Problem description
Your reply should consist solely of the lines from the one containing "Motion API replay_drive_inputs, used" through the end of the data, restated word for word.

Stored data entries

######

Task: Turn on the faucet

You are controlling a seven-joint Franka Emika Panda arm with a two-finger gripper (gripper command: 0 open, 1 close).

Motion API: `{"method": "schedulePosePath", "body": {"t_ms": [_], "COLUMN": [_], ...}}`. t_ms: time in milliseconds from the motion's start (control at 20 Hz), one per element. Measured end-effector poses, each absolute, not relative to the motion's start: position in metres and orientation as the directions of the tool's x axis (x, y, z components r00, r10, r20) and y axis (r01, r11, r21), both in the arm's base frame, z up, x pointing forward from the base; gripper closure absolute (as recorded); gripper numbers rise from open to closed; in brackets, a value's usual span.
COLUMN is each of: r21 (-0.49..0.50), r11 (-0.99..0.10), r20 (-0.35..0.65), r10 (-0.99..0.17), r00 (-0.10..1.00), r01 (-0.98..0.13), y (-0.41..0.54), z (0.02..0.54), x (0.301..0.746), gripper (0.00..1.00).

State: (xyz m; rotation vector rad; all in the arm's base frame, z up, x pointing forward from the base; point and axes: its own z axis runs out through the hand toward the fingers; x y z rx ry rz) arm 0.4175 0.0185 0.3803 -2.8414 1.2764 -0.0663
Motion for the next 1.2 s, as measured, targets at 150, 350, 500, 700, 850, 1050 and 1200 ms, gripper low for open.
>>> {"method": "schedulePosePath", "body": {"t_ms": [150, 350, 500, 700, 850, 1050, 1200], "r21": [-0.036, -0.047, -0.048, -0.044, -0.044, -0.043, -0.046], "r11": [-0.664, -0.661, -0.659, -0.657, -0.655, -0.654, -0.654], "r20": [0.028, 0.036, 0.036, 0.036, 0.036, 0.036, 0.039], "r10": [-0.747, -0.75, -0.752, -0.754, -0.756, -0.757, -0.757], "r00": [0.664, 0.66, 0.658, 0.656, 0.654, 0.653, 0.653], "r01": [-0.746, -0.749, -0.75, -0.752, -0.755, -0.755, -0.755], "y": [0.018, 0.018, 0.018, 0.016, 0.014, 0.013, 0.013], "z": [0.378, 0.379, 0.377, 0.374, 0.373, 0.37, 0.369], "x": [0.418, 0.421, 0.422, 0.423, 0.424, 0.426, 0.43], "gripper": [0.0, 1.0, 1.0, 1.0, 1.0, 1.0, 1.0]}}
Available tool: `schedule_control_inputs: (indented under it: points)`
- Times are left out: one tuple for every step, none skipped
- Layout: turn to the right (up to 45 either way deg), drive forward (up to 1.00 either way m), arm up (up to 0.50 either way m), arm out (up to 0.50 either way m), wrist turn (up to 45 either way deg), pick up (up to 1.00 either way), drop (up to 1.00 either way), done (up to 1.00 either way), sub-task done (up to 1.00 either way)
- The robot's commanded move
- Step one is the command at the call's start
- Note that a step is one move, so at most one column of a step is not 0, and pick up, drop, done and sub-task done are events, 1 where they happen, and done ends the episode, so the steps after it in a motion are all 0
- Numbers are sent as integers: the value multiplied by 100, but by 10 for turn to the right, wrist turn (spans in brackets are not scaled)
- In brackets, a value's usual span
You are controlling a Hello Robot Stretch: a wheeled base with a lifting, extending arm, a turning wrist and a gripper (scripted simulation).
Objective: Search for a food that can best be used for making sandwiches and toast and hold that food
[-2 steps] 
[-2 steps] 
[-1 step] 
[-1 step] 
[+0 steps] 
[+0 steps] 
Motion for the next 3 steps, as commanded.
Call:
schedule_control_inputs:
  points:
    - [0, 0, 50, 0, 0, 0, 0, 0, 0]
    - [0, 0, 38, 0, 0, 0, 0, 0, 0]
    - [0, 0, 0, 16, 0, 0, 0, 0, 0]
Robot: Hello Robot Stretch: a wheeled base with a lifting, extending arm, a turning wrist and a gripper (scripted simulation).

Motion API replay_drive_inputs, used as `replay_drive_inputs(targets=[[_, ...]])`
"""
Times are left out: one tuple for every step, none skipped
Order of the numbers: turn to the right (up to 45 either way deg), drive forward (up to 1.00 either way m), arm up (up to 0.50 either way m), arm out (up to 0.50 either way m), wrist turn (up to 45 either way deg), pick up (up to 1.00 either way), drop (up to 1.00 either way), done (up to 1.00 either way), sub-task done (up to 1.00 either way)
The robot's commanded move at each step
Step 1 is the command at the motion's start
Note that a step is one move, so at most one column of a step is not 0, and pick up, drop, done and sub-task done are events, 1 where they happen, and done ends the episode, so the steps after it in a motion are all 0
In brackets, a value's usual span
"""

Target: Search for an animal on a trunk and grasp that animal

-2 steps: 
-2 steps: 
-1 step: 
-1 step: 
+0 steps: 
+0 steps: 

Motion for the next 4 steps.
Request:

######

Solution below
Motion API replay_drive_inputs, used as `replay_drive_inputs(targets=[[_, ...]])`
"""
Times are left out: one tuple for every step, none skipped
Order of the numbers: turn to the right (up to 45 either way deg), drive forward (up to 1.00 either way m), arm up (up to 0.50 either way m), arm out (up to 0.50 either way m), wrist turn (up to 45 either way deg), pick up (up to 1.00 either way), drop (up to 1.00 either way), done (up to 1.00 either way), sub-task done (up to 1.00 either way)
The robot's commanded move at each step
Step 1 is the command at the motion's start
Note that a step is one move, so at most one column of a step is not 0, and pick up, drop, done and sub-task done are events, 1 where they happen, and done ends the episode, so the steps after it in a motion are all 0
In brackets, a value's usual span
"""

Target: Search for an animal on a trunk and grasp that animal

-2 steps: 
-2 steps: 
-1 step: 
-1 step: 
+0 steps: 
+0 steps: 

Motion for the next 4 steps.
Request:

This finishes the answer to the exercise.